Atrocity 4: Beautiful things keep coming out of terrible circumstances. Pyramus and Thisbe are the perfect example of this. Their denied love ends up in both of their deaths, turning the mulberries red from white. Often, lovers are turned into birds so that they may be together forever; this is the fate of Ceyx and Alcyone. Orpheus, a musician of great beauty, not only suffers the pain of losing his wife twice, but also suffers the same death as Dionysius.

Atrocity 5: The story of the Quest for the Golden Fleece is filled with brutality. It begins with the attempted sacrifice of a child by a jealous stepmother. Jason must fight many things to get to the fleece. Medea chops up her brother and throws him into the ocean. This is grotesque (merely for the imagery) and savage because they are siblings. Pelias suffers the fate of being killed in a similar way by his own children. When Jason snubs Medea, she kills his fiancee, her own children, and then disappears.

Atrocity 6: Killing one's own child and grandchild is an atrocity that Acrisius cannot commit, but he is not beyond leaving it up to the gods. This sort of murder is common in Greek mythology. If you expose a family member to the elements, you thereby absolve yourself of responsibility for their death: the gods must choose to let the people live or die.

Atrocity 7: Hercules, the greatest hero of Greece, also commits some of the most heinous crimes against family members and others. He is known for his savage anger. He brutally kills his family in a fit of rage. He kills teachers and lashes out at friends who insult him. Nevertheless, because of his incomparable strength, he is able to atone for these sins when others could not.

Atrocity 8: War's atrocity is not just on the battlefield, where the blood flows freely, but it is also in the allied camp and after the battle. Ajax kills himself in a rage after he does not get Achilles' armor. The people of Troy are slaughtered brutally and the city is emptied of its inhabitants. At the end of the battle, the men are all killed and the women are taken captive. The death of Andromache's son is brutal, but necessary to the invaders. A dead son never tries to avenge his father.
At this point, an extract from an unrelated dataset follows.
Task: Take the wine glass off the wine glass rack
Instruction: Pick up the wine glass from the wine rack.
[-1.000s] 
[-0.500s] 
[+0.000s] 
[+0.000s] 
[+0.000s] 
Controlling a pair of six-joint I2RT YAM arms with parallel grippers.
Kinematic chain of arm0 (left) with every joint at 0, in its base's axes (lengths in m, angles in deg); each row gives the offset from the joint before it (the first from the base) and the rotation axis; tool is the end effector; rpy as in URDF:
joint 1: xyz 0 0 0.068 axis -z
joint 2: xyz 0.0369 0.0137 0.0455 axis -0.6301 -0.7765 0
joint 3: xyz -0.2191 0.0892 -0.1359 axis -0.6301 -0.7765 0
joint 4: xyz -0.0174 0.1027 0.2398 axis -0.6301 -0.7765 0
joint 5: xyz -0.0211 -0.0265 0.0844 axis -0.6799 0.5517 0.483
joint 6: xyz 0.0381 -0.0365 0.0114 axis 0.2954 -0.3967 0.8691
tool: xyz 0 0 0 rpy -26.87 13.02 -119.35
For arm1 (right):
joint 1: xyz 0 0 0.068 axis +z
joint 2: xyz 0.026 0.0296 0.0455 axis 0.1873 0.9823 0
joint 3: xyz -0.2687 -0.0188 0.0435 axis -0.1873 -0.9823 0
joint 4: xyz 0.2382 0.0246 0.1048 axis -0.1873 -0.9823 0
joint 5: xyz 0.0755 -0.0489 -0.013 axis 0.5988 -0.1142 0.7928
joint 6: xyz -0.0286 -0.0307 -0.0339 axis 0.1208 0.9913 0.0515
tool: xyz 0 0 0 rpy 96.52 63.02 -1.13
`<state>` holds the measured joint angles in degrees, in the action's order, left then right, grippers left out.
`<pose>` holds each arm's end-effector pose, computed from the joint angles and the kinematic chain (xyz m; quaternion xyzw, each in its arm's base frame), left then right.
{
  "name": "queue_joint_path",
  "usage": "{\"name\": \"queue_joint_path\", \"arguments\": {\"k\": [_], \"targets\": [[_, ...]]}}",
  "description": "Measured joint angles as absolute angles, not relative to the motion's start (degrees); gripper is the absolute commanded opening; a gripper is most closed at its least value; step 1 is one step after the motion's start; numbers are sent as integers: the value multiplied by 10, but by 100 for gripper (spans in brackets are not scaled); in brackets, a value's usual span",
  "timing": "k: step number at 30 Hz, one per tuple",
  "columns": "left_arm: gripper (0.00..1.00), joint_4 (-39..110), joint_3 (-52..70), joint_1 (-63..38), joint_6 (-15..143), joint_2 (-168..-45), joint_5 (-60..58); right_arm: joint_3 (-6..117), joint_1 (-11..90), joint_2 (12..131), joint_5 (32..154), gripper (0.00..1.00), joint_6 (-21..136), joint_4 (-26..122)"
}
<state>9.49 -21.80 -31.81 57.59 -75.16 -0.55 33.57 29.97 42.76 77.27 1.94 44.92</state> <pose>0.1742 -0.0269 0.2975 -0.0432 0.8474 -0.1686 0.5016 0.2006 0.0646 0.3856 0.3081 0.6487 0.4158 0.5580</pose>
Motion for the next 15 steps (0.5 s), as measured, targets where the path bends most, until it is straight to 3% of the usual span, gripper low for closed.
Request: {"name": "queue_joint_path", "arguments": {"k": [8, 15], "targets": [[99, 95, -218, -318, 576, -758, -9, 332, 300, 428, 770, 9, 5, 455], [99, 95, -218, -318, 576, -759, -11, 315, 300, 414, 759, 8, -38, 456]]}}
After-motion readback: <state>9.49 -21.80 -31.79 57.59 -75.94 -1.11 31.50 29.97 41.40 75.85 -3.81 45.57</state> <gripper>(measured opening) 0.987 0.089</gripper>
Atrocity 9: Violence is not prevalent in the Aeneid until the later books where it becomes the thematic mainstay. The messengers to Aeneas are brutally cut down after they kill many sleeping natives. Aeneas himself cuts down a man as he begs for mercy.

Atrocity 10: The house of Atreus is filled with atrocity. Tantalus feeds his child to the gods. Atreus feed his brother his own children. Agamemnon sacrifices his daughter. Clytemnestra kills her husband. Orestes kills his mother. Even in mythology, the scale of this carnage is unparalleled.

Atrocity 11: Oedipus discovers he has, unknowingly, married his mother and killed his father. Such a realization would be just as repugnant to those living in the ancient world as it is to modern readers of Sophocles. Creon's decree that the bodies of those who opposed Eteocles' claim to the throne not be buried, is truly savage in the ancient world. An unburied body's soul would wander the world forever. Oedipus inflicts his own gory punishment for his crimes and Jocasta does the same.

Atrocity 12: Philomela is raped by her sister's husband. She cannot report this deed to anyone else, because he cuts her tongue out. In response to this brutality, Procne (her sister) kills her child and feeds it to her husband.